Did you know that almost half of all carbon emissions in the UK come from our buildings? If not, you're not alone, because nine out of ten people don't realise this either. At a time when everyone is is aware of the credit crunch, the desire to reduce fuel bills by conserving energy has become even more significant.

Charlotte Lawrance is a 31-year-old working mum of two (with another one on the way) who wants to help other mums understand how small home improvements can make a big difference to their energy bills.  Charlotte has been working as an independent Domestic Energy Assessor since January 2008.

Charlotte already had professional experience of going into properties as a trainee surveyor and her qualifications meant she had a good understanding of energy efficiency. When the Government introduced Energy Performance Certificates (EPCs) in 2007 to provide homeowners with consistent information about their home's energy consumption, Charlotte decided to become a fully accredited assessor.

EPCs are required when you market your property for sale (as part of the Home Information Pack) or rental and the certificate looks similar to those provided with vehicles and appliances, such as fridges, and use the same coloured A to G efficiency scale – A being most efficient.
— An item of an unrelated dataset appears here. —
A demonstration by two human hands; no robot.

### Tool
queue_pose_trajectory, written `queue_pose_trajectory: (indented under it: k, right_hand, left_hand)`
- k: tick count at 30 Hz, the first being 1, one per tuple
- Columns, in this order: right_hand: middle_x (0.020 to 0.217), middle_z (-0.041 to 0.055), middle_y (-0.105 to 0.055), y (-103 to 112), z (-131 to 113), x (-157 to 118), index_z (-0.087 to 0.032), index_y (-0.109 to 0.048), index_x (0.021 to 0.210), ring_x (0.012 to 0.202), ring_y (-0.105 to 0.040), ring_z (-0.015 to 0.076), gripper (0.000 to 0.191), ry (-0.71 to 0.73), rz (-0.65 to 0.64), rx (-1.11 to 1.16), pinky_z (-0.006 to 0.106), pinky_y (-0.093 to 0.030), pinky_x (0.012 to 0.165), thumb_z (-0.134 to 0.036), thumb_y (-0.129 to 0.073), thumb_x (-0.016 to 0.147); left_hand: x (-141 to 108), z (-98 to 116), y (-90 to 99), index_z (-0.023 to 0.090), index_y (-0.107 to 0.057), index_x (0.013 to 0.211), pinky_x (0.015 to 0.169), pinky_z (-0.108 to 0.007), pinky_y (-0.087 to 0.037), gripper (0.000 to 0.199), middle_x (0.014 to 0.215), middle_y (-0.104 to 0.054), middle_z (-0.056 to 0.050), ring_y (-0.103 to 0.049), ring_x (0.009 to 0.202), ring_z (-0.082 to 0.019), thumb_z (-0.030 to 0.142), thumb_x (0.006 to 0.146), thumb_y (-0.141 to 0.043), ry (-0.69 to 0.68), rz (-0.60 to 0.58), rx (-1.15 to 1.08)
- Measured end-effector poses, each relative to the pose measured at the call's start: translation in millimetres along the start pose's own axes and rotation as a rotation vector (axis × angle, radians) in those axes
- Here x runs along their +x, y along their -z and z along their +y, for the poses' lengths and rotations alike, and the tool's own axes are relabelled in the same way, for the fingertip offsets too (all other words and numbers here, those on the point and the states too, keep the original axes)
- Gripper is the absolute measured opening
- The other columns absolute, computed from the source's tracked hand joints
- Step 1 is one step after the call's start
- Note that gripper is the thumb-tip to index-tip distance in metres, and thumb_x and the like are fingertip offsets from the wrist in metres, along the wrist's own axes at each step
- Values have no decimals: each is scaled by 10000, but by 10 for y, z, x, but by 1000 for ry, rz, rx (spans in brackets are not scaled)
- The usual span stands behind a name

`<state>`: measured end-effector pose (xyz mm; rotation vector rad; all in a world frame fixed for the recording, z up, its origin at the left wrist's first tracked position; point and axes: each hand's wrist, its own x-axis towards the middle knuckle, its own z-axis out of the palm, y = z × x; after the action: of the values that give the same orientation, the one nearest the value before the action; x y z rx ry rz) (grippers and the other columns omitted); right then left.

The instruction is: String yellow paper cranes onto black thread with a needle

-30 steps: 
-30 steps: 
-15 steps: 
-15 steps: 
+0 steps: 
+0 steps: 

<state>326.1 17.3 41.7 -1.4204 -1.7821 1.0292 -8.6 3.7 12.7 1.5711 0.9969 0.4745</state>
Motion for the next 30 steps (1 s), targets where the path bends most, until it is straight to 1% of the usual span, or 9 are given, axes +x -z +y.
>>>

Charlotte goes into homes and produces an EPC, giving an energy rating, as well as recommendations on how to improve energy efficiency.  The averge energy rating for homes is currently a D – so there's a lot more people can do to save money and energy.


Some of Charlotte's top tips:

•    Use low energy light bulbs
•    Install solar panels
•    Upgrade your boiler

A step-by-step guide to saving money and energy in your home

When Charlotte does her assessment, she feels it is really important to explain the rating and talk homeowners through the recommendations – helping them understand how small changes can lead to significant savings:

"People are often really surprised about how much they can improve their rating and what this could mean for their energy bills. I carry out assessments for a lot of families and I think being a mum really helps me relate to other parents – I try very hard to explain what the EPC and the recommendations really mean for them and this seems to have a big impact on the way they think about their current and future home."

The future's green

Being an energy assessor is a real 21st-century job and EPCs will increasingly become part of everyday life - they will help people make real contributions to tackling climate change. Charlotte is excited about being part of something that will help people better understand the impact our homes have on the planet - and our wallets.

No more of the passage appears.